## Your goal
Stop after the line with "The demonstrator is". Up to that point, output every line of the listing below exactly from the first one onward, skipping pictures.

## Given material
_ _ _ _

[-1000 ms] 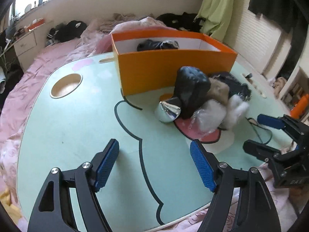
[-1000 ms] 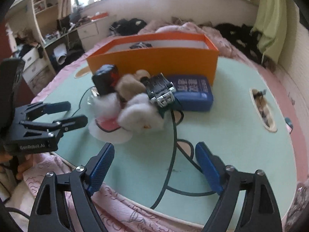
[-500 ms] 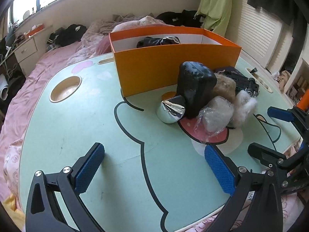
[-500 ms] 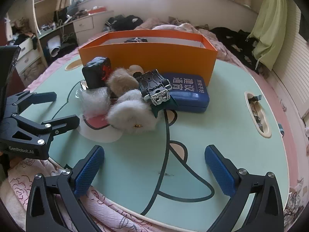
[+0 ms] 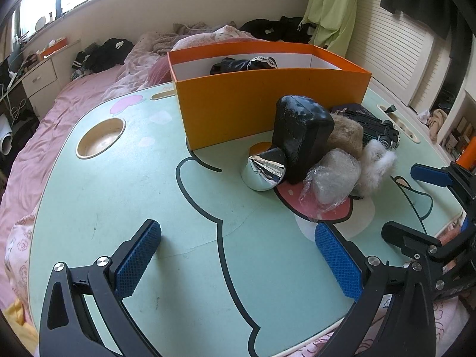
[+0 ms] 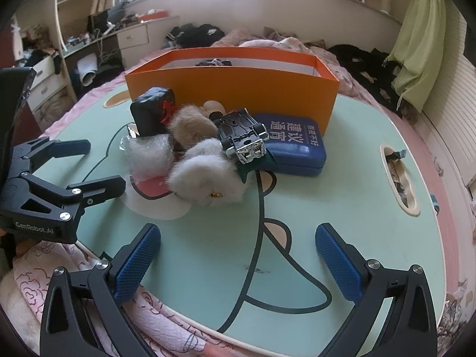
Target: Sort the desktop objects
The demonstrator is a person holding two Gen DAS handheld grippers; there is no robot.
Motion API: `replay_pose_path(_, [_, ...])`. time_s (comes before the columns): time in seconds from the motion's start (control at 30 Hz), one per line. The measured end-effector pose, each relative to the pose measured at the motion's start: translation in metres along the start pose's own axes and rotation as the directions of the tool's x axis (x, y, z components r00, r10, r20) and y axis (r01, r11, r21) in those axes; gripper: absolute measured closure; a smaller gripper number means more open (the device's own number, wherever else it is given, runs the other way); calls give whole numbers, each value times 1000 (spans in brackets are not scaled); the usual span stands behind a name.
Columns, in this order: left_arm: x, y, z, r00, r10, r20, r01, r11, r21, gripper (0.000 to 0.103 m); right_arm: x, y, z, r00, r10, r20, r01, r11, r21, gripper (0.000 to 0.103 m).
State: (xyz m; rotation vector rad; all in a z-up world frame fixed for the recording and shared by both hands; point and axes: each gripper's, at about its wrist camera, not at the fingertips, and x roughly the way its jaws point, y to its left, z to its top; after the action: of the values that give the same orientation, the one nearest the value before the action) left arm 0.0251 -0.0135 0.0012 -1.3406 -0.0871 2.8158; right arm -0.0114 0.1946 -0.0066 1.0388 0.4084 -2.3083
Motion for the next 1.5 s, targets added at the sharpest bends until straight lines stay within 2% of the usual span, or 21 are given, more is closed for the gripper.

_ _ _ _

## Task solution
[-1000 ms] 
[-1000 ms] 
[-500 ms] 
[-500 ms] 
[+0 ms] 
[+0 ms] 
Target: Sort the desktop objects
The demonstrator is a person holding two Gen DAS handheld grippers; there is no robot.

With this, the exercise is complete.